Some lines in the entries contain the word "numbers". Copy all of them.
*** Opening DATA TO PROCESS ***
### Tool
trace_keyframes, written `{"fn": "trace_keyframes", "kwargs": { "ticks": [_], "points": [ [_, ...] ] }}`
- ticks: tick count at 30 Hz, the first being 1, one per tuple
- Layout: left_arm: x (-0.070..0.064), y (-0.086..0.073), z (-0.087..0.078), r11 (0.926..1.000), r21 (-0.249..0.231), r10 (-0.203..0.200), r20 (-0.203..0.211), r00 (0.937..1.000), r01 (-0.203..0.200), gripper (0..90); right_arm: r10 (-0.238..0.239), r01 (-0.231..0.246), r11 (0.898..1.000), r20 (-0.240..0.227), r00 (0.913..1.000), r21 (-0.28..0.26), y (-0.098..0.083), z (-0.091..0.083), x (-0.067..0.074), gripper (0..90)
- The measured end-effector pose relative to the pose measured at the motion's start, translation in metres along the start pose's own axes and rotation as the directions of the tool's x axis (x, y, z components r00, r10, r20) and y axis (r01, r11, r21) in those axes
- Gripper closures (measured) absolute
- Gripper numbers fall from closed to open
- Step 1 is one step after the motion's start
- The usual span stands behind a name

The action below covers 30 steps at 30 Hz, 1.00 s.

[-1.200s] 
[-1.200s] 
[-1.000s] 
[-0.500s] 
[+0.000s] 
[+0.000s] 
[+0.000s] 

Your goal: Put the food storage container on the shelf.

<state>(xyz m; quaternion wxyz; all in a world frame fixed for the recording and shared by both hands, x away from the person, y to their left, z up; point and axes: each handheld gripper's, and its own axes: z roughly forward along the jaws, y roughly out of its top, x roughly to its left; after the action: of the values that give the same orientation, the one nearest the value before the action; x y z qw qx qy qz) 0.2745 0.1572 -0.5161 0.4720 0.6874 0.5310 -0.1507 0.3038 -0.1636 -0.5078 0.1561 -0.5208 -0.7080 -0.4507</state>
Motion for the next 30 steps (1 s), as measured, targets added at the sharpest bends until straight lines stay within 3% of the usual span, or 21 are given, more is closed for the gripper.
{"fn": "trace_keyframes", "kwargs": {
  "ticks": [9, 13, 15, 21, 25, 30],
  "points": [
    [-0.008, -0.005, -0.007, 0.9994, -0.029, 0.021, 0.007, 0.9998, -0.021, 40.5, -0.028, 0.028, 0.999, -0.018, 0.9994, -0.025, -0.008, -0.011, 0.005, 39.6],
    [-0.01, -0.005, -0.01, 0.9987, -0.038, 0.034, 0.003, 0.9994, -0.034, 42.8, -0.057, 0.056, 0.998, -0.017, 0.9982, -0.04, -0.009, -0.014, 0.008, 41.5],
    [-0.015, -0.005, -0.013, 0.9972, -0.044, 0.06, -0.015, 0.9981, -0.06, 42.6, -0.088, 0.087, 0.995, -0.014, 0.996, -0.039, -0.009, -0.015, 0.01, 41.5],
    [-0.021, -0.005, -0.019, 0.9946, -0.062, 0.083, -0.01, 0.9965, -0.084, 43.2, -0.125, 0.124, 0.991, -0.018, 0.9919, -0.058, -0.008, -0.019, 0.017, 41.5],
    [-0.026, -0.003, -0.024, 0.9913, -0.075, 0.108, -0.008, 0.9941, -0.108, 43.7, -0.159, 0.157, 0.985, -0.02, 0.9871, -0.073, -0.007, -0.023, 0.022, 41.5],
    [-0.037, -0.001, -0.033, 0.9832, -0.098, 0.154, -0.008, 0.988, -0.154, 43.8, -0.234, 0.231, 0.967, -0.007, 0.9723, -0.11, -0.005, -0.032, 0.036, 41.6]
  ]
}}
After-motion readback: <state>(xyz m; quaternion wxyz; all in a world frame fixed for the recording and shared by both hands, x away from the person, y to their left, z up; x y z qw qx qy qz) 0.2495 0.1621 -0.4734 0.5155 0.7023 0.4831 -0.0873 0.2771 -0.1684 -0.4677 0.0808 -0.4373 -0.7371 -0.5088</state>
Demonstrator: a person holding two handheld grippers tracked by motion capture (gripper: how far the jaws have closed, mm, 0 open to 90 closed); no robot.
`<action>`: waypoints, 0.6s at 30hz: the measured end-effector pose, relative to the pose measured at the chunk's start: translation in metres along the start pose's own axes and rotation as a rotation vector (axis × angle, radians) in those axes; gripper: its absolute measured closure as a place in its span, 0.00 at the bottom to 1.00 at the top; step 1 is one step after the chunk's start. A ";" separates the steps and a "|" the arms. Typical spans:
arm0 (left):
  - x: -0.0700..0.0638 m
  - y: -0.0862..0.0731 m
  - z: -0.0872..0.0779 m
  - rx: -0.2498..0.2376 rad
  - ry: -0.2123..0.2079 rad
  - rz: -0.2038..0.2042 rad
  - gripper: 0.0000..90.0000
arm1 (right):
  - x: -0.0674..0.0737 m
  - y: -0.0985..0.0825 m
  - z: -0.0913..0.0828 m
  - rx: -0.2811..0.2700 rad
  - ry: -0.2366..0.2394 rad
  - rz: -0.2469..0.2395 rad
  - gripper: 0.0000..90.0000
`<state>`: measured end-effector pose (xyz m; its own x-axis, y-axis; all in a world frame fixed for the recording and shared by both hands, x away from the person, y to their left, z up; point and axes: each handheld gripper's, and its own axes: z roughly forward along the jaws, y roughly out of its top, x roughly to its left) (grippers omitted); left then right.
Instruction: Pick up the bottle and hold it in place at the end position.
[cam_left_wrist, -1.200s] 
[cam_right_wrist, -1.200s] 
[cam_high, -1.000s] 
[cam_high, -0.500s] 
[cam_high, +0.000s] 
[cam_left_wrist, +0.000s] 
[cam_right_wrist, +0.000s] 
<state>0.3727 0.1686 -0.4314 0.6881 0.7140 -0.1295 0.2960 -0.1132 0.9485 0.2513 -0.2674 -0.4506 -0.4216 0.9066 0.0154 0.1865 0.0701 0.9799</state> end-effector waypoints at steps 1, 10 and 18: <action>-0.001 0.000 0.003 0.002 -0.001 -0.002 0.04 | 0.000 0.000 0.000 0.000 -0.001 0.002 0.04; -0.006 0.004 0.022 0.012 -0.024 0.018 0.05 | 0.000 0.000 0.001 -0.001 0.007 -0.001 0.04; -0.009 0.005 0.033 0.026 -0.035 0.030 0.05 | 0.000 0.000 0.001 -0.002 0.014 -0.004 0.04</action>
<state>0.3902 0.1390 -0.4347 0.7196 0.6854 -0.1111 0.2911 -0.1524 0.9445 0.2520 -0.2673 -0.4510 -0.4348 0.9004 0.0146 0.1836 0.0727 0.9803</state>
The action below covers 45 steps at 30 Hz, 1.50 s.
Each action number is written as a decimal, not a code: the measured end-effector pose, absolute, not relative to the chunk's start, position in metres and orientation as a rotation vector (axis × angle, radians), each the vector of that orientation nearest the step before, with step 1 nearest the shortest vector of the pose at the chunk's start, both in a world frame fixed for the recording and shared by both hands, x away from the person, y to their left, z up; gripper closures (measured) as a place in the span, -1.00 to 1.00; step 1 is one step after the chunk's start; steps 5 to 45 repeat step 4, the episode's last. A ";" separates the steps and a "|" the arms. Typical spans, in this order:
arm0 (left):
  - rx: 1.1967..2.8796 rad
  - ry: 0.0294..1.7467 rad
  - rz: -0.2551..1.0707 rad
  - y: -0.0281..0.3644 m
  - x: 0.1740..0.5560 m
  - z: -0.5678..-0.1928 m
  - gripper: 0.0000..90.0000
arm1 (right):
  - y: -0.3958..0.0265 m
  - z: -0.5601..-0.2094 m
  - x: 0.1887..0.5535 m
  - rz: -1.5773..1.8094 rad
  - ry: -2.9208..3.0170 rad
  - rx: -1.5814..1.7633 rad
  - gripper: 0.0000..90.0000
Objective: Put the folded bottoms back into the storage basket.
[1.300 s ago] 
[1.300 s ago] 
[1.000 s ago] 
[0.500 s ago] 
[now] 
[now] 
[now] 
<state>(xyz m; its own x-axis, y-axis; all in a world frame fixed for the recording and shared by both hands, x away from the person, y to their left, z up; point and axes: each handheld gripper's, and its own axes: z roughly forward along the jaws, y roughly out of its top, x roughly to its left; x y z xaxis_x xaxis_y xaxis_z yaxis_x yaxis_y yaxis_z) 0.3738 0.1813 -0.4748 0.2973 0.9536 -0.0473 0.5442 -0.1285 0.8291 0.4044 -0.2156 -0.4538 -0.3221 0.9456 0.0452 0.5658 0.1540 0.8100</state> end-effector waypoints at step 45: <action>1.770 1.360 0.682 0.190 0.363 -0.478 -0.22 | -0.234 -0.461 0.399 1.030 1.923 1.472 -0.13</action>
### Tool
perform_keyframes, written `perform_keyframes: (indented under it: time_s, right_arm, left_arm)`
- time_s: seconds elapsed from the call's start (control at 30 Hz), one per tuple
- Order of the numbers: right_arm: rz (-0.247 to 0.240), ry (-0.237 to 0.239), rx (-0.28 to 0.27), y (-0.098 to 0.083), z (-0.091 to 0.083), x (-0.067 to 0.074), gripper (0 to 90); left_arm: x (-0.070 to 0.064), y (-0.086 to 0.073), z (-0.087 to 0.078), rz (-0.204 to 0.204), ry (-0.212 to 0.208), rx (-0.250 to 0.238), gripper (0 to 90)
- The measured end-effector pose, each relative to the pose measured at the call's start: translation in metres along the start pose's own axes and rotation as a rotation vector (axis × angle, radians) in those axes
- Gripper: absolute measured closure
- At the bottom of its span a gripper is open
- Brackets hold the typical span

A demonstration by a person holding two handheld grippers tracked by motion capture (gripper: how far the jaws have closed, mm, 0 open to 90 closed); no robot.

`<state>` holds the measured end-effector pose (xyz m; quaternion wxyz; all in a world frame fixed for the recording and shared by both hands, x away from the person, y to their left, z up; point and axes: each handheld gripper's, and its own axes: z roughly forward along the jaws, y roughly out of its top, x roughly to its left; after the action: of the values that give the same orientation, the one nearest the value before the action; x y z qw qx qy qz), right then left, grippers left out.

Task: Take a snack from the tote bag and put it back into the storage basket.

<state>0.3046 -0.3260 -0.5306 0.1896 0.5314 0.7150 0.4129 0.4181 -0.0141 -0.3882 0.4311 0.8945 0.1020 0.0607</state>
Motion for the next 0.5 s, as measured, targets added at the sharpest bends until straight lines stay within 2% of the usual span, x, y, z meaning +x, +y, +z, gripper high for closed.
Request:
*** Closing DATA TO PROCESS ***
▶ **ANSWER BELOW**:
- Gripper numbers fall from closed to open
- Order of the numbers: right_arm: rz (-0.247 to 0.240), ry (-0.237 to 0.239), rx (-0.28 to 0.27), y (-0.098 to 0.083), z (-0.091 to 0.083), x (-0.067 to 0.074), gripper (0 to 90); left_arm: x (-0.070 to 0.064), y (-0.086 to 0.073), z (-0.087 to 0.078), rz (-0.204 to 0.204), ry (-0.212 to 0.208), rx (-0.250 to 0.238), gripper (0 to 90)

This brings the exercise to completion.